Problem details ▸ Starting at the line containing "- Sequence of" and ending at the line containing "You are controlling", print every line of the material below exactly, both ends included, and stop there.

——————————

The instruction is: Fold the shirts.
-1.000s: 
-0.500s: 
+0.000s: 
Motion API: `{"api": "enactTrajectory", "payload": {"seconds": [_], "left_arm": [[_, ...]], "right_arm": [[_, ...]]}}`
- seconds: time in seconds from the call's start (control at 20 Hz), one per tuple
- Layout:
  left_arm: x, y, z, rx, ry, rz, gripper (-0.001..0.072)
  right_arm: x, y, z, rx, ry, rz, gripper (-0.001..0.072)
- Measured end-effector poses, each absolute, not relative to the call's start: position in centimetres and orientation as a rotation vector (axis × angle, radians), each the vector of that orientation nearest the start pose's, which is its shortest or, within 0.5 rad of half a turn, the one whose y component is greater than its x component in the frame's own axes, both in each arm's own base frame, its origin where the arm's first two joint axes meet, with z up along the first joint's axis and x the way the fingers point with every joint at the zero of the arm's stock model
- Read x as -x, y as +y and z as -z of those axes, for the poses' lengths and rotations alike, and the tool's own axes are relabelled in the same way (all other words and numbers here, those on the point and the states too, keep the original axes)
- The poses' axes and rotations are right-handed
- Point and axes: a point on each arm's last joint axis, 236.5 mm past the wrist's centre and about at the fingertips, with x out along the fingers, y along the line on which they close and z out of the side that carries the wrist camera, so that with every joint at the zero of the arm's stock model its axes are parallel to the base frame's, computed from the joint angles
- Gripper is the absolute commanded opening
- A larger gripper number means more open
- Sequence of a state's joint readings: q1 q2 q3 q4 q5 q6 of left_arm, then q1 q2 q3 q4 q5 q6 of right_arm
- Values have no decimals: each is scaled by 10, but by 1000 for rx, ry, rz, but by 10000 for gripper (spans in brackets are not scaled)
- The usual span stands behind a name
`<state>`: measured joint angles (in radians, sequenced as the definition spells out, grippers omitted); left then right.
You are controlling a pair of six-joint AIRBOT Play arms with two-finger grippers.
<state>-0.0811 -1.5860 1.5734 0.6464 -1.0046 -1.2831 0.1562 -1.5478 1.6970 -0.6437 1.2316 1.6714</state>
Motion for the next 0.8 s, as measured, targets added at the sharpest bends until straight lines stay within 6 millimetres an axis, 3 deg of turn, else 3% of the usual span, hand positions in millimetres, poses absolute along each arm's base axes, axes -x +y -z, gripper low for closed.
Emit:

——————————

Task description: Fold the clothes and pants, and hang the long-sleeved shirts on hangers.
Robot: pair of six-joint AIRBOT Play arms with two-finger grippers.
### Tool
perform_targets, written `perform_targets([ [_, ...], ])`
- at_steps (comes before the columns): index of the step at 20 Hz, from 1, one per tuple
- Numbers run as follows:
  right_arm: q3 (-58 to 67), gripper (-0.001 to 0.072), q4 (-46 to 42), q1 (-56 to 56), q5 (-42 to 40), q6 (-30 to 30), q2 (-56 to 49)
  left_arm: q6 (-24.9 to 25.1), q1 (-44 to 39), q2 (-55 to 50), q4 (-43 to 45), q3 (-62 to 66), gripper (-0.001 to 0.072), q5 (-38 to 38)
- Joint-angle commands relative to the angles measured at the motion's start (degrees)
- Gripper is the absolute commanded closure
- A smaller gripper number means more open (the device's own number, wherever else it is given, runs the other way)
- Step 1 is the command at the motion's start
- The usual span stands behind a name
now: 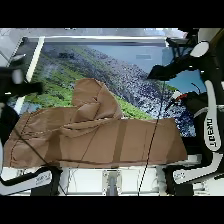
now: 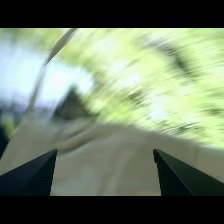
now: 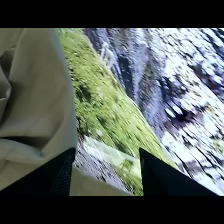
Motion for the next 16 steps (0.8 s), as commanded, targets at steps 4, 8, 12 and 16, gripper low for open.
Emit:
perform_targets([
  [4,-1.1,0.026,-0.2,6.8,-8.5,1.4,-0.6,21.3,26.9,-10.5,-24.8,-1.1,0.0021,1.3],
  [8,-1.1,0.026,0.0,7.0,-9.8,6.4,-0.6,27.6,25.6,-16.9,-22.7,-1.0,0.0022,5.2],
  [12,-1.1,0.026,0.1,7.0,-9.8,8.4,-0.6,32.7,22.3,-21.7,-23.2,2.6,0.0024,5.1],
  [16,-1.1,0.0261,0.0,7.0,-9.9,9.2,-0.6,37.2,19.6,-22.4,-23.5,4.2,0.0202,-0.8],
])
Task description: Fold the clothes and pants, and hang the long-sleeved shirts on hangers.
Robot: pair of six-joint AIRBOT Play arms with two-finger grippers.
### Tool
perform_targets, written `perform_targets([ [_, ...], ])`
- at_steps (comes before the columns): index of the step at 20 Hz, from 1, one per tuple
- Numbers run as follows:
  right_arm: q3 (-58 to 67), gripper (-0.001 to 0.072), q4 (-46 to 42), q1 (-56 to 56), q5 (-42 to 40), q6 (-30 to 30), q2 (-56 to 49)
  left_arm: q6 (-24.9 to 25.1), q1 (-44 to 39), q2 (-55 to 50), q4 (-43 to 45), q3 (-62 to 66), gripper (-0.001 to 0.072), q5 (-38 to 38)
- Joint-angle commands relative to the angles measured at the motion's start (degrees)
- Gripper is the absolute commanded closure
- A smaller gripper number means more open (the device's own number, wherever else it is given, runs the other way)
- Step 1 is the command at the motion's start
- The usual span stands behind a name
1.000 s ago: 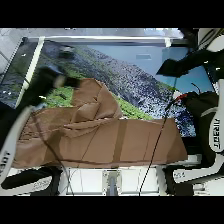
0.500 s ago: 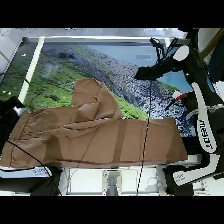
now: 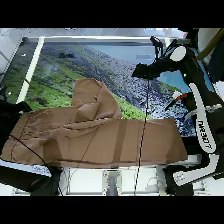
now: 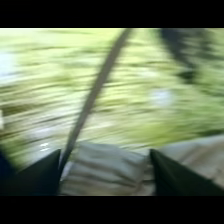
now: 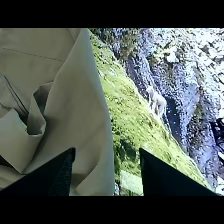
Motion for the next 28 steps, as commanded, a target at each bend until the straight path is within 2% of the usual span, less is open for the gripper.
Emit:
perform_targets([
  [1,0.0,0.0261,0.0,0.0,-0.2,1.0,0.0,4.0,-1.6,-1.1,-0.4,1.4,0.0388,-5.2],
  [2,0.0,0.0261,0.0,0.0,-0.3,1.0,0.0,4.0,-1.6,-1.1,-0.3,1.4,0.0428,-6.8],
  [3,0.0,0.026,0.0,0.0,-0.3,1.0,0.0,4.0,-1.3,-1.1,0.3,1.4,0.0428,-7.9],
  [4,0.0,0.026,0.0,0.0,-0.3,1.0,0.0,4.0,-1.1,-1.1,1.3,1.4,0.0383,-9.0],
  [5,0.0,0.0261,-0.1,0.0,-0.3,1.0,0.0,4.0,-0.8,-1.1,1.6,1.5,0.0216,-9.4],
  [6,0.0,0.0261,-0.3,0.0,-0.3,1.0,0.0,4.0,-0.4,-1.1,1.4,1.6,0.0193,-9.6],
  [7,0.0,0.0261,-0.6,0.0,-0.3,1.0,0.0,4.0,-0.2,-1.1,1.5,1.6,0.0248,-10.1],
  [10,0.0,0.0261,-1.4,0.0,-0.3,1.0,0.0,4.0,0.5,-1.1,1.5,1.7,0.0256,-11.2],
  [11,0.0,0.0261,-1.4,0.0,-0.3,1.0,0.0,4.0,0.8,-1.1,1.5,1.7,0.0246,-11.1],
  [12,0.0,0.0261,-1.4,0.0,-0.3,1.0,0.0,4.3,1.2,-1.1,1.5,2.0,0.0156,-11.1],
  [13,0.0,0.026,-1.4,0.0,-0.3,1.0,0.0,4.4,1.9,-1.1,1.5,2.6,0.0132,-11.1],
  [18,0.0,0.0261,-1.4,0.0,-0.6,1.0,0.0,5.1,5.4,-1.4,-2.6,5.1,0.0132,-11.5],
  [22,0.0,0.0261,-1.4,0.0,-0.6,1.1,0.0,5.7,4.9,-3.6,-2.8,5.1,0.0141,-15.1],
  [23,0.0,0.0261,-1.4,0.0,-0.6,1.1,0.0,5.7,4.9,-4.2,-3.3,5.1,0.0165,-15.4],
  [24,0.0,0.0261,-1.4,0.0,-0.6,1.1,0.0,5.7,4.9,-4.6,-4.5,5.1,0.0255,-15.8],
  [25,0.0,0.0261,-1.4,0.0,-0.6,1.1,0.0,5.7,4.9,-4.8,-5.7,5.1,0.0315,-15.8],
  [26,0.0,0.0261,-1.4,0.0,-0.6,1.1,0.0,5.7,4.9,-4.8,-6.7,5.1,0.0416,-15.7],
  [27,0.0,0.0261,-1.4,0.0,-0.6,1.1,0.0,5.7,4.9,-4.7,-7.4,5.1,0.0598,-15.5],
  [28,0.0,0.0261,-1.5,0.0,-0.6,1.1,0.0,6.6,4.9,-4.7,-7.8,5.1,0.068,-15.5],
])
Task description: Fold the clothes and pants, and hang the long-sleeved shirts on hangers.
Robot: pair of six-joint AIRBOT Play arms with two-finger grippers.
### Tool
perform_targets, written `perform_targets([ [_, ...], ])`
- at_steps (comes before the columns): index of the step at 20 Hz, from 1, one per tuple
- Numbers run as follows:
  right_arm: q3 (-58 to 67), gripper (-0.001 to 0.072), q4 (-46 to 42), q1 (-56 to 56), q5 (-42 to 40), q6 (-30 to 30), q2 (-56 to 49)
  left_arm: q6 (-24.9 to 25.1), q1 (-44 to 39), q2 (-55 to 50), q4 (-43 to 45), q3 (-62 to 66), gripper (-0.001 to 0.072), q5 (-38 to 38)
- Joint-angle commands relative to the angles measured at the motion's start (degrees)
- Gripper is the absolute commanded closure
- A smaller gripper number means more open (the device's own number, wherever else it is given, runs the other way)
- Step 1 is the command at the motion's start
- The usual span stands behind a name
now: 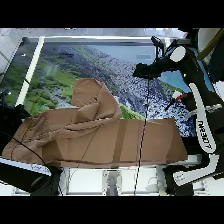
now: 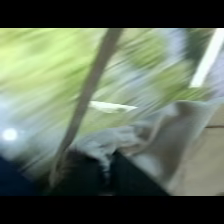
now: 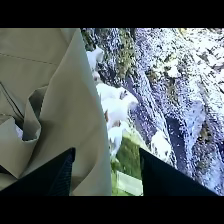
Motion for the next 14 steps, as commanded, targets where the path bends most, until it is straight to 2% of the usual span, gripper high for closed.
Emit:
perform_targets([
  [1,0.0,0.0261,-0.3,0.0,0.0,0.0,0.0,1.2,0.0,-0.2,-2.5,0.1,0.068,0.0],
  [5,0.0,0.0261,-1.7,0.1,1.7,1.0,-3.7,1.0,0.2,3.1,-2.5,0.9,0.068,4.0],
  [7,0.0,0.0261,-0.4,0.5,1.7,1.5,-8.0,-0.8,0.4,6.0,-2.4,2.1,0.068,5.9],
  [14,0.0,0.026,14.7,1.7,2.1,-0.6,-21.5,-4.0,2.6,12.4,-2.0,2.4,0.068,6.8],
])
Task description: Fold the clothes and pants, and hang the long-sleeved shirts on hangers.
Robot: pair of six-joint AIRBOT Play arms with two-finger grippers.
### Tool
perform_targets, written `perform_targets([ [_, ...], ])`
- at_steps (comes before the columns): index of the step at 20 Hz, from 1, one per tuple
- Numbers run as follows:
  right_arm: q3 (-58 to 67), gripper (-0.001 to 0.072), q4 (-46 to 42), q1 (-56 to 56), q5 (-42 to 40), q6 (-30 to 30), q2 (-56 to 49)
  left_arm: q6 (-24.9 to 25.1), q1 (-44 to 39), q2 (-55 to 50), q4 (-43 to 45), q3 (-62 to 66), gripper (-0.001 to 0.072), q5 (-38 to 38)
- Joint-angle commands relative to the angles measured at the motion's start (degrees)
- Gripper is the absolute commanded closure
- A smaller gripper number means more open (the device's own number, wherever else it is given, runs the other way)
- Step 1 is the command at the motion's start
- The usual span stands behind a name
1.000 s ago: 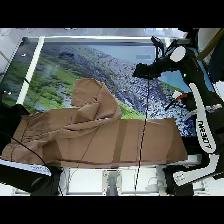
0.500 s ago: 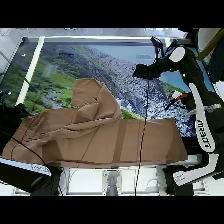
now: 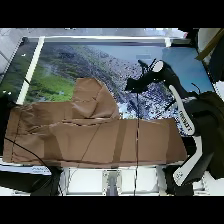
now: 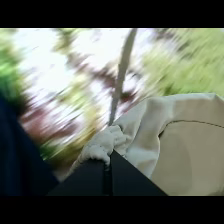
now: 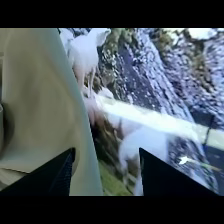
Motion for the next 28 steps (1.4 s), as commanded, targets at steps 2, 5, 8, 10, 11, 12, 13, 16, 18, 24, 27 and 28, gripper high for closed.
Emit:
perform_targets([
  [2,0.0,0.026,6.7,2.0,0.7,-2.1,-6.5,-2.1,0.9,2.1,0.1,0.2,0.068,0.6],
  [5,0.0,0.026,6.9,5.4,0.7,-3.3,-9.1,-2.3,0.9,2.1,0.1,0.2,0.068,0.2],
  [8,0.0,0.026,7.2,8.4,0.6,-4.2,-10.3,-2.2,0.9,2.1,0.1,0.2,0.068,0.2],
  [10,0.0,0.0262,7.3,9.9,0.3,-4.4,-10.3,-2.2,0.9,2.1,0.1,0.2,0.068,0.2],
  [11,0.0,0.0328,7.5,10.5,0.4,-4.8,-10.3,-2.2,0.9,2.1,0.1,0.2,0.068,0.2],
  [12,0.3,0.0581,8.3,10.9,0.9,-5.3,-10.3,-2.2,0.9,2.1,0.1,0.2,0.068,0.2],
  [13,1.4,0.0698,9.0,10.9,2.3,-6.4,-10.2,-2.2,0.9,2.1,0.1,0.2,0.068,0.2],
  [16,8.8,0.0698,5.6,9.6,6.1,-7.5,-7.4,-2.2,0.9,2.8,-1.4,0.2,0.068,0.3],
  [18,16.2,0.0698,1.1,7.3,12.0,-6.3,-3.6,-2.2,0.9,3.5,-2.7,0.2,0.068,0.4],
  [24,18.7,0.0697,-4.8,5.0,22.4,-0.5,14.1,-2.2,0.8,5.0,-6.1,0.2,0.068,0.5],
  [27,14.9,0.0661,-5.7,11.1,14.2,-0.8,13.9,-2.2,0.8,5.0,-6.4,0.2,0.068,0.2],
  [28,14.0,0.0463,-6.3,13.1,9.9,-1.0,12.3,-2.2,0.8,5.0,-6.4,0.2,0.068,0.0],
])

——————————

Solution for this task ▸
- Sequence of a state's joint readings: q1 q2 q3 q4 q5 q6 of left_arm, then q1 q2 q3 q4 q5 q6 of right_arm
- Values have no decimals: each is scaled by 10, but by 1000 for rx, ry, rz, but by 10000 for gripper (spans in brackets are not scaled)
- The usual span stands behind a name
`<state>`: measured joint angles (in radians, sequenced as the definition spells out, grippers omitted); left then right.
You are controlling a pair of six-joint AIRBOT Play arms with two-finger grippers.

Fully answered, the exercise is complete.